=== Material for the task ===
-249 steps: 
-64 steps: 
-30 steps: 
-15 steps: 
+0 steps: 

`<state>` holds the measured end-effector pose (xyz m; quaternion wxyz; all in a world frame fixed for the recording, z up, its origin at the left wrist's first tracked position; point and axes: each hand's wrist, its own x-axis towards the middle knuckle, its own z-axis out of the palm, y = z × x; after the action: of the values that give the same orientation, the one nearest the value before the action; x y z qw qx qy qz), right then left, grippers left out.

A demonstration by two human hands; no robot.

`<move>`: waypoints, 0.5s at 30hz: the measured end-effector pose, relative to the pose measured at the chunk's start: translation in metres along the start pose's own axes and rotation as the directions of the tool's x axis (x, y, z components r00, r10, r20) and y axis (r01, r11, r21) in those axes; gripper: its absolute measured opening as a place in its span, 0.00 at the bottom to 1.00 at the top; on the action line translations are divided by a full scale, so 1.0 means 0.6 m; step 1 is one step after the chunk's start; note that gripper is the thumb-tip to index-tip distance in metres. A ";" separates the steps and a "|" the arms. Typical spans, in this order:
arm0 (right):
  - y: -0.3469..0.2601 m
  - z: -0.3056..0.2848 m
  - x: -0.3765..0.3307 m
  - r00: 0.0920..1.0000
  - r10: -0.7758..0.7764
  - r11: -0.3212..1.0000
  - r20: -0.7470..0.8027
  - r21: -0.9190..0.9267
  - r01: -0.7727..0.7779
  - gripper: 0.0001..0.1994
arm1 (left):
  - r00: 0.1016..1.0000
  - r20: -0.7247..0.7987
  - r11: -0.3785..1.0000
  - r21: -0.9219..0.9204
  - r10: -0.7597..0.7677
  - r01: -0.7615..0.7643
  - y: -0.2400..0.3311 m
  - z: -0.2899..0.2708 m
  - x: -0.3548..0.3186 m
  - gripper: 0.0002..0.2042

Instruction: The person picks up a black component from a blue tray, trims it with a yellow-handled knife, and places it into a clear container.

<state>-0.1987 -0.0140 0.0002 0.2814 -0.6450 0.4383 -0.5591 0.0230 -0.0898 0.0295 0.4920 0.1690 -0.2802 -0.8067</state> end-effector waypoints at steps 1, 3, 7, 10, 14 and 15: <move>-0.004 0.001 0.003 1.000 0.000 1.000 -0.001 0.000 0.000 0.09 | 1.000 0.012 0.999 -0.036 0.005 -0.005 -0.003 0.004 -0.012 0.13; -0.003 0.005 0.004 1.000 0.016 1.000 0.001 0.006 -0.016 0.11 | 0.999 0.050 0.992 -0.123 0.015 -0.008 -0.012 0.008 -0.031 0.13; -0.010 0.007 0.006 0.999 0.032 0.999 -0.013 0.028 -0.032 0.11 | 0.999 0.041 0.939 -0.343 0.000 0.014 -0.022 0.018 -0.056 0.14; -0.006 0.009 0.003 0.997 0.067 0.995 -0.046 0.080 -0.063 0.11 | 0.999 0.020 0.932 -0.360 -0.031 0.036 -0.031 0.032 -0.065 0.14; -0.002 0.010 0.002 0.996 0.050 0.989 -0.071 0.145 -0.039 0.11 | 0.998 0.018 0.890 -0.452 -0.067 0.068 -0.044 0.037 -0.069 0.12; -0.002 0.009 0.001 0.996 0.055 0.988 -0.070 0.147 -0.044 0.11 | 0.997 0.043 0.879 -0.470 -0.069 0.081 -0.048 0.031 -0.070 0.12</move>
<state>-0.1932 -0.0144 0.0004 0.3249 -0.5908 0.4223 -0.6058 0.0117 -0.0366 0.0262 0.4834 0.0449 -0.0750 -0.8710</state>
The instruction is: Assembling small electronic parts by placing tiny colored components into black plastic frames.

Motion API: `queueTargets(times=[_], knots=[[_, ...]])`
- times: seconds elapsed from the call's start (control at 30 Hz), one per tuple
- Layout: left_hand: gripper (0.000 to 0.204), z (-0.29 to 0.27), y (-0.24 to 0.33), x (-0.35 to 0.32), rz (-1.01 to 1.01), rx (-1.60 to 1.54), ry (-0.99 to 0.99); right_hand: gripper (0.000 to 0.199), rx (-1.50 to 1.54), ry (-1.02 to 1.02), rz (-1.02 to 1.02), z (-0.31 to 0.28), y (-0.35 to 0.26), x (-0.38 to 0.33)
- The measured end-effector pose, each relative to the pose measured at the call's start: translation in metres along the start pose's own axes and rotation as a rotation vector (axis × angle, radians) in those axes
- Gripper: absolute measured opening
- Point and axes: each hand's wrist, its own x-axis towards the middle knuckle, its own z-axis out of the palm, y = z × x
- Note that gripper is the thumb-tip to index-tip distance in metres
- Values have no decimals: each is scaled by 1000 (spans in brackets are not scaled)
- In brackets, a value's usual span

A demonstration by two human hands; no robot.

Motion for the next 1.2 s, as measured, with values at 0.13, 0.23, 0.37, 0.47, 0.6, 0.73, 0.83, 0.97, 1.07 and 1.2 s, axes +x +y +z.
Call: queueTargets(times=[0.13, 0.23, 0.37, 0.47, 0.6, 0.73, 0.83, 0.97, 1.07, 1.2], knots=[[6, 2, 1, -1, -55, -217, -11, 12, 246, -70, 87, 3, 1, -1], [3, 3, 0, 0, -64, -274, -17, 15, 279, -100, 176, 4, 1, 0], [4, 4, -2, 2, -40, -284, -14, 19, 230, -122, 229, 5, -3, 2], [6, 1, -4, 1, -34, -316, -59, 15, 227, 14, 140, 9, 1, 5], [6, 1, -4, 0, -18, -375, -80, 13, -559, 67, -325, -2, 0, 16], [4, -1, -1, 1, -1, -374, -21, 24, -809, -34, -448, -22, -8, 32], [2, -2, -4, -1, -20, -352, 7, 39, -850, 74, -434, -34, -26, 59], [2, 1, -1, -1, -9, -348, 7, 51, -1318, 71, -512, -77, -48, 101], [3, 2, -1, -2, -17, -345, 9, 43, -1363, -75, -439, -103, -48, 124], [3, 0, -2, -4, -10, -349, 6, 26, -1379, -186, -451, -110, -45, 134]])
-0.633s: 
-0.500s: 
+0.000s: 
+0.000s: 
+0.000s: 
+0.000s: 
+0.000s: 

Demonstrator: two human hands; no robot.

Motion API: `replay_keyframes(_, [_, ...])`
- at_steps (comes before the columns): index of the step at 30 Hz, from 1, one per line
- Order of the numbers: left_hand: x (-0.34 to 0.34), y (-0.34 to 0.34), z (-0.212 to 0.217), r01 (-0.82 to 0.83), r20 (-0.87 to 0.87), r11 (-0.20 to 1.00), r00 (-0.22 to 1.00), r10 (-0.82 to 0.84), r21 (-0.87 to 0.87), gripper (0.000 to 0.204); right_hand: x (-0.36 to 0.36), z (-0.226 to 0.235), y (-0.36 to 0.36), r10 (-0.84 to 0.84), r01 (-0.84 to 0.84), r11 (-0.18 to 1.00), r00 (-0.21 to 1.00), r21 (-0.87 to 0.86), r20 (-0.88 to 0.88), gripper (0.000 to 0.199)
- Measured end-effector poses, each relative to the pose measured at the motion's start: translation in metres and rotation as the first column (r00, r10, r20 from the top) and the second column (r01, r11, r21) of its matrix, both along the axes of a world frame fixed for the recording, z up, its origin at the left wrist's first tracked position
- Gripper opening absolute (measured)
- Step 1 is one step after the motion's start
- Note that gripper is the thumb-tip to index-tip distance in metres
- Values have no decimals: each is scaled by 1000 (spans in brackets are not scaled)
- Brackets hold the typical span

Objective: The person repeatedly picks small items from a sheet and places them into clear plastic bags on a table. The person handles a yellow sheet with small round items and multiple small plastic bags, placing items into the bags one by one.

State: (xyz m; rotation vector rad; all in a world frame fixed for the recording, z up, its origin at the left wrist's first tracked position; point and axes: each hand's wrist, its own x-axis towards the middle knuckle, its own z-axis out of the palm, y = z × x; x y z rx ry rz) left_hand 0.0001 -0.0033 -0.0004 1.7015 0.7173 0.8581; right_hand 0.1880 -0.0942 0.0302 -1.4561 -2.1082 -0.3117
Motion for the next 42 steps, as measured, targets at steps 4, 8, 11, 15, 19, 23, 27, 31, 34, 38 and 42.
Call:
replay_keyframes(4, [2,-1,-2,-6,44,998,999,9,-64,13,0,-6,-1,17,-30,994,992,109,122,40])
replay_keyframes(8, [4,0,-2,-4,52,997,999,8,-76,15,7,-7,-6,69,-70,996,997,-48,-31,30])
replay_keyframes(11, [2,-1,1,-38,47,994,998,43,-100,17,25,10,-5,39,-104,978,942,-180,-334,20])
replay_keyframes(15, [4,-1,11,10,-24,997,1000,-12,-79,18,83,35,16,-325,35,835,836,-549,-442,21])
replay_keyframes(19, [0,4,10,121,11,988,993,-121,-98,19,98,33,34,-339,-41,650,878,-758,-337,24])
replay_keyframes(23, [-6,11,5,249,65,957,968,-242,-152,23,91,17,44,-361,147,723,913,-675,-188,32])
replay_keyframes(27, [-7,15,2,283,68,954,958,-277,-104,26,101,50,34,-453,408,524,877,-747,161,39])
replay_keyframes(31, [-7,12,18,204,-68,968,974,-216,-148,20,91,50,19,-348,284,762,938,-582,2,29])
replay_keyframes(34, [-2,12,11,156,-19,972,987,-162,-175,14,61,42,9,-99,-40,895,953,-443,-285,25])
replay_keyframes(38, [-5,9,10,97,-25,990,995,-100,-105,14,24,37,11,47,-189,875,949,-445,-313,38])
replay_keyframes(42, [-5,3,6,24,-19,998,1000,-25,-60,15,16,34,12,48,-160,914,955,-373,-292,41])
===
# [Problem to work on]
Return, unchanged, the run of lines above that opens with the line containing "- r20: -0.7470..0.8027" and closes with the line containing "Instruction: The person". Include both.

# [Response for this exercise]
  - r20: -0.7470..0.8027
  - r21: -0.9190..0.9267
  - r01: -0.7727..0.7779
  - gripper: 0.0001..0.1994
arm1 (left):
  - r00: 0.1016..1.0000
  - r20: -0.7247..0.7987
  - r11: -0.3785..1.0000
  - r21: -0.9219..0.9204
  - r10: -0.7597..0.7677
  - r01: -0.7615..0.7643
  - y: -0.2400..0.3311 m
  - z: -0.2899..0.2708 m
  - x: -0.3548..0.3186 m
  - gripper: 0.0002..0.2042

Instruction: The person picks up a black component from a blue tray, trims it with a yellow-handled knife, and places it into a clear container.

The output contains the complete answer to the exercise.